L’abruzzese Francesco Barone alla Fiera del libro di Francoforte
L'AQUILA. Sarà in esposizione alla Fiera internazionale del Libro di Francoforte, dal 16 al 20 ottobre l'ultimo libro di Francesco Barone, dal titolo Ubuntu. La dimensione etica della vita (Anicia...
L'AQUILA. Sarà in esposizione alla Fiera internazionale del Libro di Francoforte, dal 16 al 20 ottobre l'ultimo libro di Francesco Barone, dal titolo Ubuntu. La dimensione etica della vita (Anicia Edizioni). Docente all'Università dell'Aquila e presidente dell'associazione Help senza confini Onlus, Barone è originario di Bussi.
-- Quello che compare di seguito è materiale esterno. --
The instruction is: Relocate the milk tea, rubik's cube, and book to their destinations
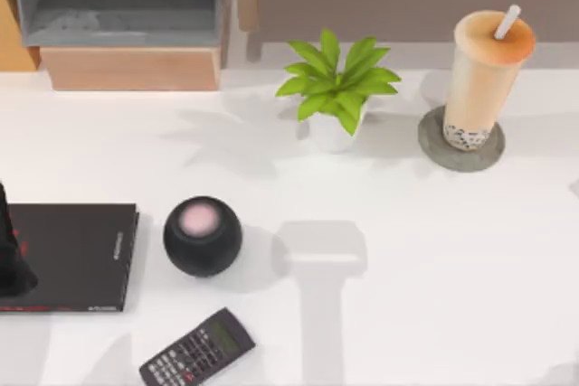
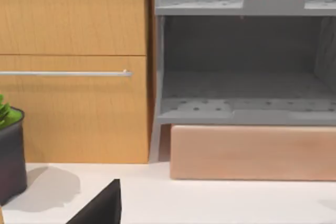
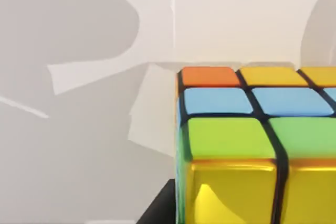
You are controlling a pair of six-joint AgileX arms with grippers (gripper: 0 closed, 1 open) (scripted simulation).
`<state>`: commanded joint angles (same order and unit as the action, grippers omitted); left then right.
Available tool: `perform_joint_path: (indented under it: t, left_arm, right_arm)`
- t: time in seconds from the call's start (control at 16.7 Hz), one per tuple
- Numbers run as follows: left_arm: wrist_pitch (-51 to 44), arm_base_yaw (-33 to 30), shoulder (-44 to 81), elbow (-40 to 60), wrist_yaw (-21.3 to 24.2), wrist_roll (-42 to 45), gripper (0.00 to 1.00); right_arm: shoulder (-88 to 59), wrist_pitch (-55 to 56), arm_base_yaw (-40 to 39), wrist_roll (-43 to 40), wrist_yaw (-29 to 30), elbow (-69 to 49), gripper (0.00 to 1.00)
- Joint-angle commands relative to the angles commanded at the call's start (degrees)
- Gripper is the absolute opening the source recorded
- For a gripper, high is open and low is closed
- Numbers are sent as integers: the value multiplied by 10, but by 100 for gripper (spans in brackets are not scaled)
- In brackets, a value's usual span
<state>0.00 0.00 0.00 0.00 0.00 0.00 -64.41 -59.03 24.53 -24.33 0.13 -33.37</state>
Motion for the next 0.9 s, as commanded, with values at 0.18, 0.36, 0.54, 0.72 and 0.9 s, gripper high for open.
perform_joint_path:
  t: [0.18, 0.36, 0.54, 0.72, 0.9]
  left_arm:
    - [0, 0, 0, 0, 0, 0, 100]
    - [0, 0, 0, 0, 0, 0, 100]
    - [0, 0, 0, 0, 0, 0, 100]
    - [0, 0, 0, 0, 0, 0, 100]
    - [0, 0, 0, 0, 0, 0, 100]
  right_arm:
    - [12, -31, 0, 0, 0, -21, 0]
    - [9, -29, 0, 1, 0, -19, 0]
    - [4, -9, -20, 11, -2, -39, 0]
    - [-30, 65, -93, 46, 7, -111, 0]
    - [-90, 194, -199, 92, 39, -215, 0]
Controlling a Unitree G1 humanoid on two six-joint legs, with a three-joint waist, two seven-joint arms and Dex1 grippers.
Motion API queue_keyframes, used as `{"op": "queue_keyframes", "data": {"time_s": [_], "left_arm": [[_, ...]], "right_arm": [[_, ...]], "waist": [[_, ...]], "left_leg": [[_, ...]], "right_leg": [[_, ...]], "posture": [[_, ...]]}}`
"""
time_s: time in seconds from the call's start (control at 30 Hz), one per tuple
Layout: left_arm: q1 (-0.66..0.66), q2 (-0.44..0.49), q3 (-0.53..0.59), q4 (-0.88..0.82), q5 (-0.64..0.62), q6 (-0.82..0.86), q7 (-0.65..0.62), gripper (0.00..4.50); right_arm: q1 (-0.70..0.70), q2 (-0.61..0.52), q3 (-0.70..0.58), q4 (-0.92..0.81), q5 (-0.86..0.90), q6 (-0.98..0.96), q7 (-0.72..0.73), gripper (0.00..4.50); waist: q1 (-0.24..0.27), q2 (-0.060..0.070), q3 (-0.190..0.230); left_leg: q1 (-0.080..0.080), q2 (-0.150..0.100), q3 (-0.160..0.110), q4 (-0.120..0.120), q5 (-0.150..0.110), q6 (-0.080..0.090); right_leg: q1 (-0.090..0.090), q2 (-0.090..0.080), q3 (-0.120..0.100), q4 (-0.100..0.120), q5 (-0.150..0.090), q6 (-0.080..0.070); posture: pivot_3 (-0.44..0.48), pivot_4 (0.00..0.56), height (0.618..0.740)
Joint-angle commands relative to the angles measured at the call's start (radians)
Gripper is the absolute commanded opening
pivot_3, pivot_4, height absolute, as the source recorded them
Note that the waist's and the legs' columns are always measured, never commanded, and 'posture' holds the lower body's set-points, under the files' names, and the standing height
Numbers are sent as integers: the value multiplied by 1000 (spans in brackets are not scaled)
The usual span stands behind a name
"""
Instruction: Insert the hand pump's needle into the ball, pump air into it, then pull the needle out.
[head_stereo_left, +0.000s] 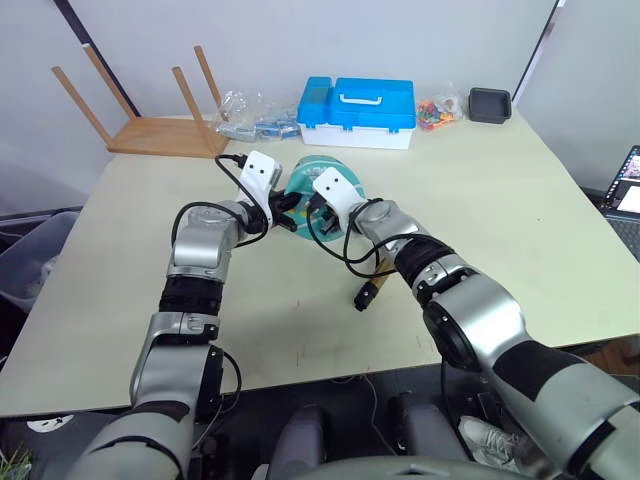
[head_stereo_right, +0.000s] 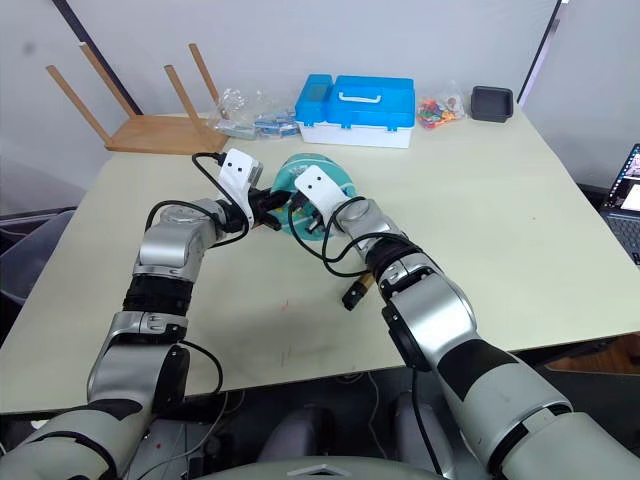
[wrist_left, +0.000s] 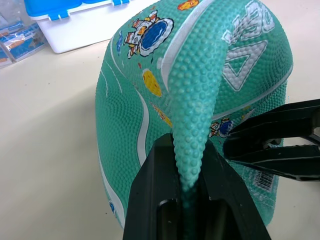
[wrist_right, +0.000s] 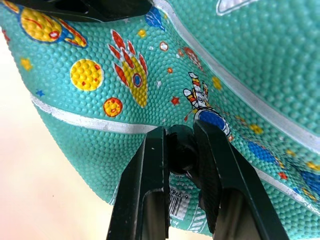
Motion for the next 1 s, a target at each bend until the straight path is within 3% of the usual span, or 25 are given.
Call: {"op": "queue_keyframes", "data": {"time_s": [0.03, 0.3, 0.33, 0.43, 0.5, 0.63, 0.77, 0.87, 1.0], "left_arm": [[-9, -1, -25, 15, -10, -15, -47, 0], [-38, -8, -37, 75, 5, -54, -56, 0], [-45, -9, -39, 86, 7, -60, -56, 0], [-57, -7, -43, 108, 9, -75, -60, 0], [-63, -4, -45, 120, 10, -84, -63, 0], [-69, 4, -48, 134, 11, -98, -71, 0], [-70, 9, -51, 135, 12, -105, -80, 0], [-71, 11, -51, 131, 11, -104, -86, 0], [-78, 10, -53, 127, 12, -99, -91, 0]], "right_arm": [[5, 4, -11, 30, 10, 34, 8, 253], [-15, -24, -15, -12, 20, 50, 51, 253], [-17, -33, -14, -23, 19, 50, 60, 1272], [-19, -70, -16, -82, 25, 73, 85, 2431], [-9, -101, -14, -152, 30, 106, 113, 2431], [82, -188, 8, -458, 45, 242, 204, 2431], [238, -280, 23, -914, 103, 477, 316, 2431], [372, -395, 25, -1262, 168, 624, 392, 2431], [521, -550, -42, -1586, 285, 738, 469, 2431]], "waist": [[0, 0, 0], [6, 1, 2], [8, 1, 3], [19, 1, 10], [27, 1, 12], [38, 3, 16], [49, 3, 17], [55, 3, 16], [56, 3, 17]], "left_leg": [[0, 0, 0, 0, 0, 0], [-1, 0, 0, -1, 0, 0], [-1, 0, 0, -1, 0, 0], [-3, -1, 0, -1, 0, 0], [-5, -2, 0, 0, 0, 0], [-12, -2, -2, 3, 0, 0], [-23, -2, -3, 6, 0, 0], [-35, -3, -5, 9, 1, 0], [-34, -3, -4, 9, 0, 0]], "right_leg": [[0, 0, 0, 0, 0, 0], [-1, 0, 0, -1, 0, 0], [-1, 0, 0, -1, 0, 0], [-2, -1, -1, -1, 0, 0], [-3, -1, -1, -1, 0, 0], [-8, -2, -4, -1, 0, 0], [-17, -3, -6, 0, 0, 1], [-27, -3, -8, 1, 0, 1], [-26, -3, -10, 0, 0, 1]], "posture": [[0, 150, 740], [0, 150, 740], [0, 150, 740], [0, 150, 740], [0, 150, 740], [0, 150, 740], [0, 150, 740], [0, 150, 740], [0, 150, 740]]}}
Nel volume, racconta una storia lunga ventisei anni di missioni umanitarie condotta in prima persona in Ruanda, Burundi, Senegal e Repubblica Democratica del Congo. Un racconto in cui emerge il forte legame degli abitanti con il pensiero filosofico africano e con le tradizioni. Sei termini in lingua swahili sono stati scelti e costituiscono il filo conduttore del testo. Ubuntu, indica l'importanza della comunità e dell'incontro con l'altro. Karibu, parola con la quale si da il benvenuto, pole pole, per rappresentare il valore del tempo lento, non velocizzato, il tempo per rafforzamento delle relazioni. Hakuna matata, definizione attraverso la quale si da coraggio e si reagisce alle difficoltà, aprendo gli orizzonti della speranza. Amani che significa pace e che assume particolare rilievo tra le popolazioni costrette a subire continui conflitti. E infine, fuhara a indicare la felicità. Una descrizione attenta ed essenziale attraverso la quale Francesco Barone rappresenta anche il ruolo della donna nella vita di tutti i giorni e il paradosso di un continente ricco ma impoverito. Miti, sorrisi e dure realtà si intrecciano in una rappresentazione che può servire a far conoscere alcuni aspetti di una parte del continente ricco di luce. La lettura delle pagine del libro, inoltre, consente di conoscere l’impegno umanitario dell’autore, che conta sessantuno missioni in Africa. Nel racconto c’è il dolore per aver visto tante vite spezzate, ma appare nitida la speranza e il desiderio di poter assistere un giorno al riscatto di tutti coloro che soffrono.
Evidente il richiamo ai valori della solidarietà e della Pace, per contrastare la disumanizzazione e per non far mai prevalere il lato oscuro della ragione. Inoltre, viene delineato il valore dell'istruzione come risposta concreta all'isolamento di milioni di bambine e bambini.
Il 27 settembre la prima presentazione a Roma, poi a Trasacco, Bussi sul Tirino, Lanciano, Avezzano, Montesilvano, Viterbo e altre città. (fab.i.)